Fantômes du paradis

Pour sa troisième création, la compagnie lyonnaise Arcosm chamboule tout l'air de rien, en livrant un spectacle ovniesque demandant un abandon total du spectateur. Saisissant et bluffant. Aurélien Martinez


Que nous reste-t-il du spectacle La Mécanique des anges, une semaine après les premières représentations à Villefontaine ? Pas de trame précise, mais des images ; beaucoup d'images, fortes et prégnantes. Car Thomas Guerry, danseur et chorégraphe, et Camille Rocailleux, musicien et compositeur, ont créé à quatre mains un univers visuel grandiose où se mêlent danse et musique dans une symbiose totale (si cette association n'est pas nouvelle, la réussite est souvent aléatoire selon les artistes).

Pourtant, ce n'était pas gagné, les deux metteurs en scène ayant choisi une voie périlleuse : aller chercher sept interprètes très différents les uns des autres, et les réunir sur un plateau.
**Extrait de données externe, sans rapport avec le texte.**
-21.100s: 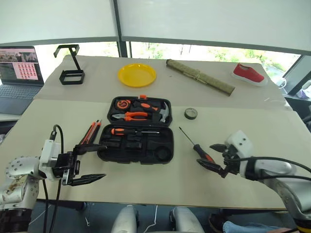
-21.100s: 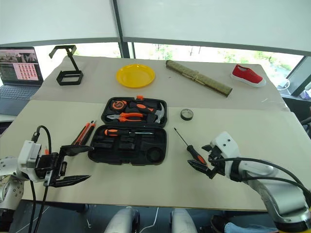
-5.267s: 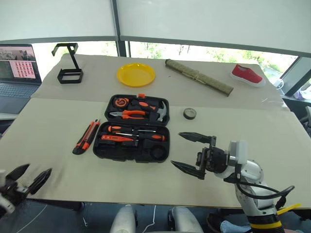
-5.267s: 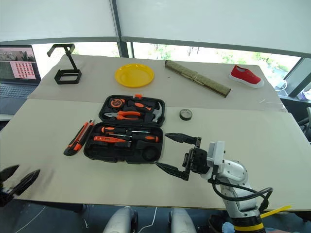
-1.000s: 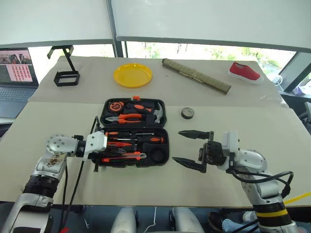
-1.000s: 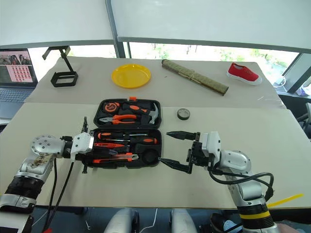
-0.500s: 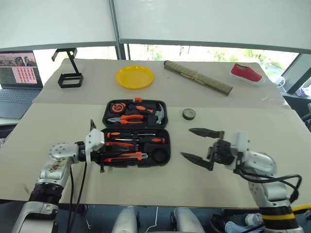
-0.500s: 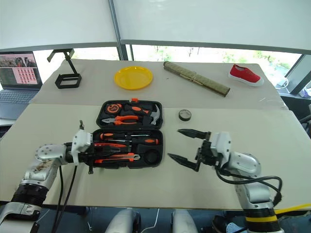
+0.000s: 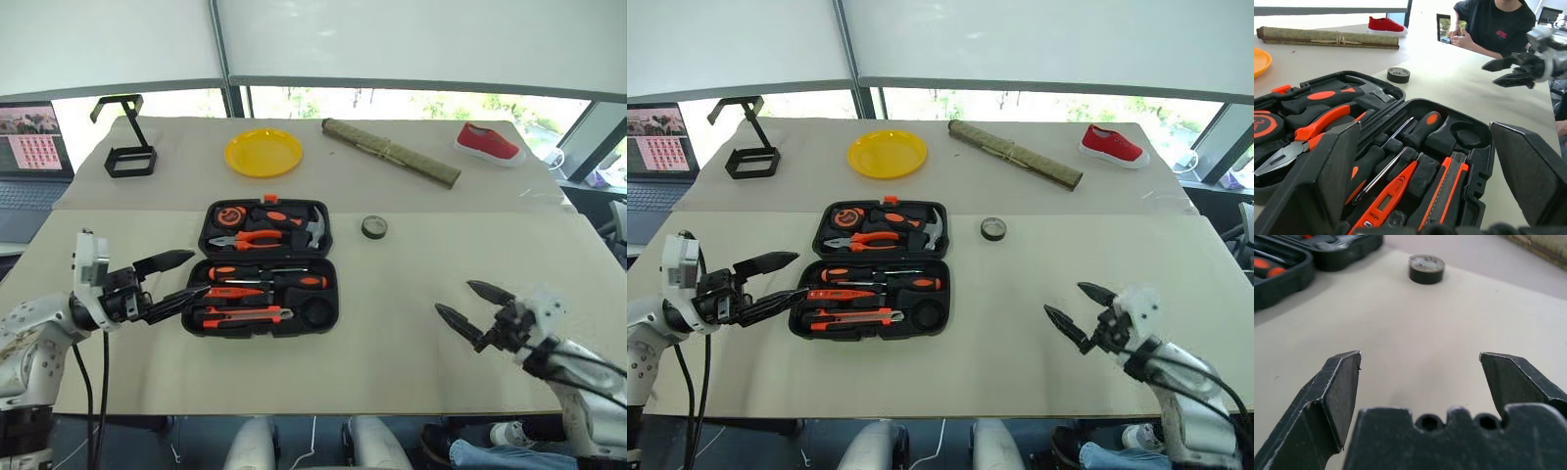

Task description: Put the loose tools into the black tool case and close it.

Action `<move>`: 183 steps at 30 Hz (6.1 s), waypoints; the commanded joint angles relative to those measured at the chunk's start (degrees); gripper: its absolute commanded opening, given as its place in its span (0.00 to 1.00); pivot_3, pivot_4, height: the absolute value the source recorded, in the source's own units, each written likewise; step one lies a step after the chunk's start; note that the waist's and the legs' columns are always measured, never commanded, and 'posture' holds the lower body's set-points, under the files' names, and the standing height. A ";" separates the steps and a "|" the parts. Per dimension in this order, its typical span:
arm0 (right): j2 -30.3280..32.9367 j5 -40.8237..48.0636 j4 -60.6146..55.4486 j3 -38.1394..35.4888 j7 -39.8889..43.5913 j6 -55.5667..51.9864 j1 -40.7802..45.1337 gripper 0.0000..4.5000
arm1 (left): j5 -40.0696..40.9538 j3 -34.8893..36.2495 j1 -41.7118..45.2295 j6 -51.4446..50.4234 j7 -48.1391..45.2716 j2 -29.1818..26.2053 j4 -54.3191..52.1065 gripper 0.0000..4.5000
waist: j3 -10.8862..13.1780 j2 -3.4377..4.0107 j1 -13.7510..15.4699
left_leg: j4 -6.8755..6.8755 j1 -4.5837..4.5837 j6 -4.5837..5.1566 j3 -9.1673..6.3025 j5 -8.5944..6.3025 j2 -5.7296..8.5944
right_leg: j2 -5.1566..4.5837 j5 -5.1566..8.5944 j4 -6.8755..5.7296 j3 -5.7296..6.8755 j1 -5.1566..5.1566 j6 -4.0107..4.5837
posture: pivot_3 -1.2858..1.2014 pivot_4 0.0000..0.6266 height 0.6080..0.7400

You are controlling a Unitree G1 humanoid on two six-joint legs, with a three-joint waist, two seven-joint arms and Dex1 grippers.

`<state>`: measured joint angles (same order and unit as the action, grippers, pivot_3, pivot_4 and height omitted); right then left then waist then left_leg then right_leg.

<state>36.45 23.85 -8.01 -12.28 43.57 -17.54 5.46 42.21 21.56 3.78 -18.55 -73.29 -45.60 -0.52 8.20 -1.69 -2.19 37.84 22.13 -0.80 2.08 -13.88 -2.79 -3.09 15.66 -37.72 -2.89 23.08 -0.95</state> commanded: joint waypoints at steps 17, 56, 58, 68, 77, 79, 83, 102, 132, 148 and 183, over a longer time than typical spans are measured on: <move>-8.05 -29.34 57.27 36.54 14.68 4.16 59.58 1.00 | -2.89 -0.17 1.48 8.05 -2.46 2.63 -1.26 0.99 | 0.23 -0.17 0.13 | 0.06 1.33 0.06 -0.15 -0.03 0.12 | -0.20 -0.07 -0.25 0.24 1.22 0.00 | 0.52 0.24 1.00; -2.24 -12.16 -3.58 44.46 27.77 -43.98 43.91 0.01 | -8.15 2.59 -13.82 18.53 -13.03 -2.18 -1.03 1.00 | 0.28 -0.09 0.57 | 0.11 1.14 0.03 -0.44 -0.01 0.16 | -0.27 -0.07 -0.28 0.46 1.13 0.03 | 0.52 0.24 1.00; -2.95 -11.38 -3.30 44.64 26.22 -45.02 43.95 0.01 | -8.18 2.42 -13.94 18.48 -12.99 -2.00 -1.21 1.00 | 0.27 -0.11 0.47 | 0.12 1.15 0.03 -0.34 -0.01 0.16 | -0.26 -0.06 -0.28 0.45 1.15 0.03 | 0.52 0.24 1.00; -7.06 -9.60 -2.78 46.63 23.94 -43.73 44.32 0.01 | -8.22 3.12 -15.92 20.36 -12.05 -0.15 -1.64 1.00 | 0.05 -0.45 -0.62 | 0.12 0.90 0.04 -0.39 -0.01 -0.05 | -0.07 -0.07 -0.34 0.43 1.02 0.13 | 0.52 0.24 1.00; -6.70 -7.85 -4.91 46.59 27.56 -40.06 48.26 0.01 | -8.44 3.08 -17.17 22.29 -11.86 0.19 -0.64 1.00 | 0.10 -0.38 -0.46 | 0.11 0.95 0.04 -0.44 -0.01 -0.13 | 0.00 -0.12 -0.38 0.45 1.15 0.24 | 0.52 0.24 1.00; -6.96 -7.89 -4.45 46.98 27.29 -39.70 48.10 0.01 | -8.41 2.91 -17.11 22.58 -11.77 0.19 -0.47 1.00 | 0.10 -0.38 -0.33 | 0.11 0.98 0.04 -0.45 -0.01 -0.08 | -0.07 -0.12 -0.36 0.47 1.15 0.24 | 0.52 0.24 1.00; -7.67 -8.87 -2.21 47.68 26.19 -39.60 48.29 0.01 | -8.42 2.57 -17.02 22.97 -11.68 0.31 -0.19 1.00 | 0.10 -0.39 -0.03 | 0.11 1.03 0.04 -0.45 -0.01 -0.03 | -0.13 -0.12 -0.34 0.50 1.15 0.22 | 0.52 0.24 1.00; -3.50 -10.39 -1.55 54.17 29.86 -39.96 49.74 0.45 | -7.45 1.13 -17.28 20.26 -10.75 0.94 -0.73 1.00 | 0.11 -0.38 0.22 | 0.12 1.04 0.04 -0.42 -0.01 -0.03 | -0.13 -0.12 -0.33 0.54 1.14 0.22 | 0.52 0.24 1.00; -10.76 -20.22 30.89 28.77 5.38 3.87 38.31 0.00 | -21.37 -5.95 13.06 4.97 29.03 6.31 15.87 0.01 | 0.12 -0.44 1.12 | 0.14 1.13 -0.02 -0.29 0.03 0.06 | -0.16 -0.18 -0.37 0.49 1.17 0.15 | 0.52 0.24 1.00; -10.78 -19.96 25.25 29.21 13.28 1.68 34.86 0.00 | -20.82 -15.96 17.93 -0.43 18.13 10.17 13.78 0.01 | 0.13 -0.43 2.20 | 0.15 1.25 -0.02 -0.28 0.02 0.16 | -0.26 -0.26 -0.36 0.53 1.11 0.00 | 0.52 0.24 1.00; 8.21 1.35 -2.11 9.14 13.33 -42.21 19.85 0.63 | -11.75 -9.43 9.34 -31.91 21.94 -0.23 -5.67 0.66 | 0.16 -0.42 1.43 | 0.44 1.23 0.03 -0.44 -0.01 0.17 | -0.22 -0.30 -0.19 0.44 1.00 -0.15 | 0.52 0.24 1.00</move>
<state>44.33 21.02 -7.51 -1.20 56.70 -53.06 22.93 27.10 11.07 11.38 -45.11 -50.43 -44.62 -3.34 8.35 -2.11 -0.76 38.29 23.33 -0.76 1.63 -13.88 -2.62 -3.31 15.36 -37.95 -2.44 24.07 -1.10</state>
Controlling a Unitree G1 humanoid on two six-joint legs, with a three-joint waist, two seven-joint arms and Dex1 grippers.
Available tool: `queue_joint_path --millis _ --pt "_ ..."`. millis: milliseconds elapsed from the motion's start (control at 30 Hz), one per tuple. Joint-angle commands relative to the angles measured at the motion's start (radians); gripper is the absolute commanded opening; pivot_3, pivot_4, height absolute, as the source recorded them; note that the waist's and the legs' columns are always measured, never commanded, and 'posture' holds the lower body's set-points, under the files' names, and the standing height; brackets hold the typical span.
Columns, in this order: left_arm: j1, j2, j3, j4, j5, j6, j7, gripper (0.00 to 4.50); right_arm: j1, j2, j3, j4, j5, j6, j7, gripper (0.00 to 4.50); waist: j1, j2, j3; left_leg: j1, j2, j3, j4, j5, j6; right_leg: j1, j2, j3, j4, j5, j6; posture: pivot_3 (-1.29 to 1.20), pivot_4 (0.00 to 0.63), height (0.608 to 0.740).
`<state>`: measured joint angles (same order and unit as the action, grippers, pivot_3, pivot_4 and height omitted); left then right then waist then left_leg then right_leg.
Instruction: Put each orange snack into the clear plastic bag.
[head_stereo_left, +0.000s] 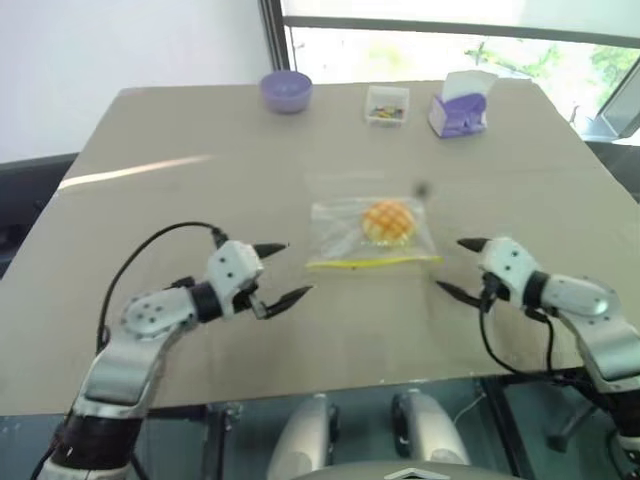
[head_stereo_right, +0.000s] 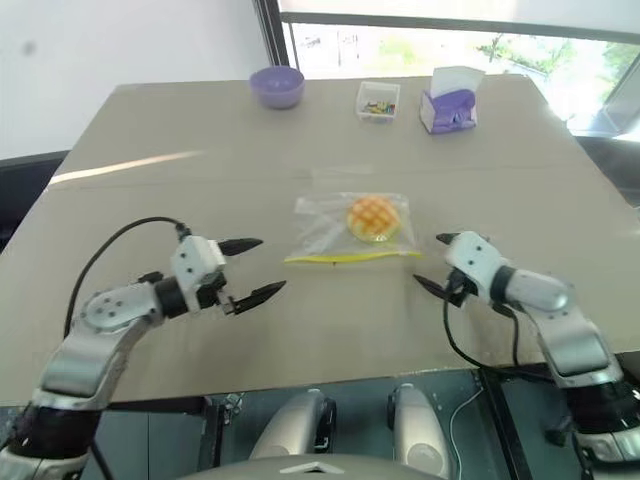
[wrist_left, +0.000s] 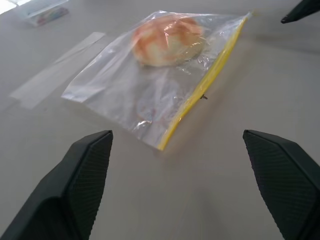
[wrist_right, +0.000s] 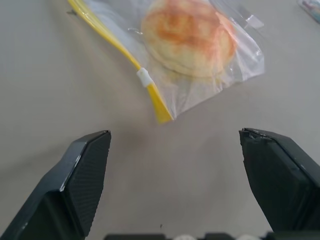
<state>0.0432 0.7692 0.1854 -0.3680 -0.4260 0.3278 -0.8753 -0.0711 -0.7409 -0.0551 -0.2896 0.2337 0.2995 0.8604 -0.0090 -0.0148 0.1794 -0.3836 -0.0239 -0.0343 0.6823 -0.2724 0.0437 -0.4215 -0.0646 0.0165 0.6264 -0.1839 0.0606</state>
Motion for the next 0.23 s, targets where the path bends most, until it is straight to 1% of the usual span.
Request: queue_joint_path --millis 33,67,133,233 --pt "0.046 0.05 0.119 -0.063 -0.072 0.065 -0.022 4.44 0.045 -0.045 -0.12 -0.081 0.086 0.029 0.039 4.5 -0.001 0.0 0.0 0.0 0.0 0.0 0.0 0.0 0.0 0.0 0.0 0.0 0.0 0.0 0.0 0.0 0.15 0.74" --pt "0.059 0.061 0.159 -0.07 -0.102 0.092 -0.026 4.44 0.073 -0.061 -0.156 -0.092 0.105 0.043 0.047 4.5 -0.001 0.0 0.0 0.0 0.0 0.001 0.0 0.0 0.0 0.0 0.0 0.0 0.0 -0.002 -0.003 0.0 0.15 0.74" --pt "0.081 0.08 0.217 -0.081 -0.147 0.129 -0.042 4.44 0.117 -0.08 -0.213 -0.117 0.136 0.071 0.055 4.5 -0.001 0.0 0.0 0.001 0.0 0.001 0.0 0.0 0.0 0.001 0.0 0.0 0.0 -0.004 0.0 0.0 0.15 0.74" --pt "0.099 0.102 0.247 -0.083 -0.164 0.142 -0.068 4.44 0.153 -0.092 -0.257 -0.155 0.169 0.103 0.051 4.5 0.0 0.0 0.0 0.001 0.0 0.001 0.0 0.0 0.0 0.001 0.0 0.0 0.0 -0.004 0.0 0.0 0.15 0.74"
À savoir des musiciens, qui n'ont connu auparavant que la scène de concert, une chanteuse lyrique, deux danseurs, un comédien…

Miracle, le résultat fonctionne à merveille, même s'il faut admettre que certains semblent plus hésitants et moins à l'aise que d'autres (mettons ça sur le compte de la jeunesse de la pièce). Tous sur scène, ils évoquent des sortes d'anges paumés dans une comédie musicale suggestive à la Rocky Horror Picture Show, en plus onirique et fantasmagorique.

L'enfer, c'est les autres

Un soldat, seul sur scène, nettoie méthodiquement son arme, en écoutant Wagner. Puis il meurt, bêtement, et se retrouve dans un ailleurs inconnu, avec d'autres personnes que l'on devine elles aussi décédées. Au dessus d'eux sept, un homme, étrange et plus âgé (on pense au personnage central du film Phantom of the Paradise), semble les manipuler en tirant des ficelles invisibles.

Où sommes nous ? Au paradis ? En enfer ? Ou dans un espace plus flou, sorte de purgatoire des âmes abandonnées ? Le spectacle, ouvert, permet à chacun de se faire sa propre interprétation (certains y ont vu une illustration du Huis clos de Sartre), car la compagnie fait ici le pari du sensitif. Un pari risqué, qui pourra évidemment rebuter ceux qui ne se laisseront pas transporter dans ce voyage décadent, tel ce directeur de salle, parti de la représentation outré, se demandant bien comment il pourrait arriver à classer « ça » (l'anecdote nous a été rapportée). Si on n'est pas du tout d'accord avec son argumentaire (assez sommaire), force est de reconnaître que cette Mécanique des anges a de quoi déconcerter, même les plus habitués au transgressif. Et c'est justement ce qui nous a tant séduits.